Start-up business The Social Ad Group takes social media content produced by sports journalists and pundits, and looks for outcomes from a sports betting angle, giving users the chance to bet on people’s insider knowledge, hints and tips. The firm recently won Best use of Technology by a Bookmaker or Gaming Company at the Sports Technology Awards. Chief Technology Officer Oliver Southgate believes bookmakers can get ahead of the game by using social advertising and engagement to defeat banner blindness.
“The game has really changed over the last few years as more and more people conduct their lives in a more open manner by means of sharing their thoughts and opinions. One noticeable change is around the ever decreasing attention span of consumers, choosing bite sized nuggets of content over traditional media for a quick fix.
With all this change, businesses have been rushing to jump on board the social media bandwagon, and some companies are doing a really good job whereas some others are not. The trick is not to think of social media in terms of just creating content, it needs to address the basis of the two words, Social & Media.
Social, to me, means being friendly, getting out there and talking to people, whereas media is something for me to consume. Sounds simple, but brands often try to do both and end up failing or find it difficult to grow because not everybody wants to talk to a brand, so it really comes down to a consumer need.
When it comes to sport, twitter rules the roost, especially during live events, for example there were over 15,000 tweets a second during Euro 2012, I cannot begin to think what this will be during the World Cup in Brazil, but one thing is certain, brands will find it hard to get any traction without making something compelling for consumers to want to engage with.
So how do bookmakers get ahead of the game?
Back in the day there was only a handful of bookies, today the market is becoming somewhat crowded and the average consumer has 4-5 accounts. This means retention strategies play an ever increasing role. As such, users are now inclined to bet based on ease and impulse, a promotion, an advert, a tweet or any type of content that gives them the impulse to bet, is where they will bet. That’s a trend that will continue, it is about shortening the time it takes from provocation to wagered bet.
We have seen lots of activities about free bets, money back and cashing out in recent times and although these work, I believe there is lots of room for improvement. Currently these messages are delivered through traditional online advertising (banners and search), however, we all know search advertising is very expensive for anything relating to betting and banner ads tend to have a CTR of < 0.1% due to what the industry define as banner blindness.
Engagement not likes
Everybody is het up with number of likes etc, when engagement should be the key, so how do we drive that up and increase our reach?
Not everybody will see you facebook post or tweet, so this is a stumbling block for started, and in reality why sponsored stories (facebook) and promoted tweets have really taken off. That leaves us with a whole lot of content that we need to get out there and this is where I think social advertising has the biggest part to play.
To me, Social Advertising is about taking social content (i.e. a tweet from twitter) and putting it somewhere relevant (a sports news article), this can serve two purposes, one increase the reach of the social post and two provide value to the consumer.

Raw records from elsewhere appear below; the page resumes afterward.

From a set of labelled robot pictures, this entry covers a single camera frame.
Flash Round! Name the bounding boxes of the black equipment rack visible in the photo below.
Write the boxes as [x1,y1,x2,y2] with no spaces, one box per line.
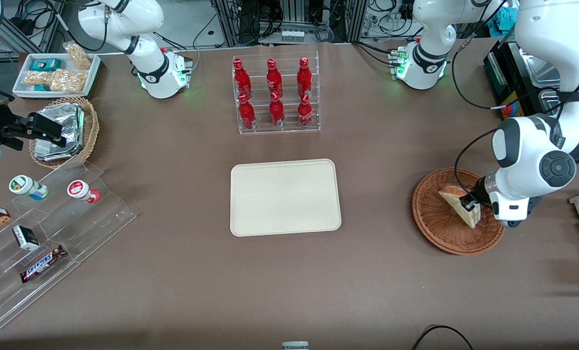
[211,0,368,45]

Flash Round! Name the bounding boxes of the aluminium foil container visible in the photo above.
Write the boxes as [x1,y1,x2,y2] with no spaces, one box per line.
[34,103,86,162]

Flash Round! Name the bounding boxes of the red lidded yogurt cup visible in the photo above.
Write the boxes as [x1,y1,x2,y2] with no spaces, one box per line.
[67,180,100,204]

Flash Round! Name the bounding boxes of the stainless steel pan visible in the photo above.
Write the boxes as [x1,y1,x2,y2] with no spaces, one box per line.
[520,49,562,90]

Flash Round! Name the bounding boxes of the dark brown wicker basket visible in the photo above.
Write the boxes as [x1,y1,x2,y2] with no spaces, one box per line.
[412,168,506,256]

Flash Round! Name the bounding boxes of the large clear cracker bag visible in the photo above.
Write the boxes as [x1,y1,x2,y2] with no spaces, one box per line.
[50,69,88,93]

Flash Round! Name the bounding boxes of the red cola bottle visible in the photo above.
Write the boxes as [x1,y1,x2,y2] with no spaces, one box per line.
[233,58,252,98]
[297,57,314,98]
[238,93,257,130]
[269,91,286,128]
[298,94,314,128]
[266,58,284,97]

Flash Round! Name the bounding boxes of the triangular sandwich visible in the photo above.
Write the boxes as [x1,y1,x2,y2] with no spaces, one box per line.
[439,184,482,229]

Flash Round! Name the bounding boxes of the small black white carton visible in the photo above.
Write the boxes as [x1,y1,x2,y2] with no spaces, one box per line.
[12,225,40,251]

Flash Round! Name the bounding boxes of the teal cloth bundle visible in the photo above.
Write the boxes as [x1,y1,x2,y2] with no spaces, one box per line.
[493,7,519,31]

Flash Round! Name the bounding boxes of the black floor cable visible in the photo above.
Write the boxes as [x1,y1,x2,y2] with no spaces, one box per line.
[412,325,474,350]

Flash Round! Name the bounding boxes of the cream rectangular tray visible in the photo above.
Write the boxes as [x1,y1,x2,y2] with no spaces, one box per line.
[230,159,342,237]

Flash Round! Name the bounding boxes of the light tan wicker basket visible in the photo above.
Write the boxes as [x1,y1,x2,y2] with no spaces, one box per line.
[29,97,100,170]

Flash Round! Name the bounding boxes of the clear acrylic bottle rack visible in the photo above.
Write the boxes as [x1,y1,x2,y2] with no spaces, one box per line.
[232,51,321,136]

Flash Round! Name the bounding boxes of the black metal appliance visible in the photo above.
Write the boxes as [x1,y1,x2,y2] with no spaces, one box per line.
[484,39,579,163]

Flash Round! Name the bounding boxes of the white rectangular snack tray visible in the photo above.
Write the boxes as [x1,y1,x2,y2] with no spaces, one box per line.
[12,52,101,99]

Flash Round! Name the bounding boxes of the clear acrylic stepped stand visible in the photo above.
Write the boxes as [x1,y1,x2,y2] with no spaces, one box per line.
[0,160,137,331]

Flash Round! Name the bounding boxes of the Snickers chocolate bar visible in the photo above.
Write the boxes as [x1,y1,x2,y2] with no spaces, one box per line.
[19,245,68,284]

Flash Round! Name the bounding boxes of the green lidded yogurt cup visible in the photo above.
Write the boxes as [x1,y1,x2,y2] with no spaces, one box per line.
[9,175,49,201]

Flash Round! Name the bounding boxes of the clear bag of crackers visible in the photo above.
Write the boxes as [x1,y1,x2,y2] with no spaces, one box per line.
[24,70,52,87]
[63,41,91,70]

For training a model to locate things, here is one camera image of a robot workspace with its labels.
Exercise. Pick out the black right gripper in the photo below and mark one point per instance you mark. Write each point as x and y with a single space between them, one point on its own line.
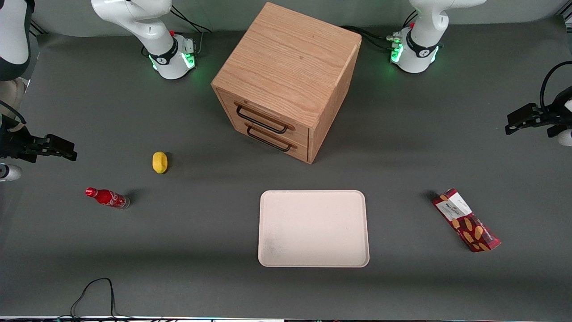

By providing a user with engaging content promotes the brand in terms of providing value to the consumer. Think of it like sponsorship, the value is not in the sponsor but in the content. Adding in brand messaging contextually into this stream of content will drastically improve the chance the CTA will be clicked. For example, if a tweet mentions ‘My money is on Liverpool to win the league’ and next to that is an option for you to bet on Liverpool winning the Premier League, there is a much higher chance the consumer will click to bet rather than a generic banner.
This is the area I love, and the reason we built our business, our concept is simple, take the best social content from the influential people in sport and wrap a brand around it. The call to action (betting) plays second to the content, the betting is used to provoke a reaction from the user.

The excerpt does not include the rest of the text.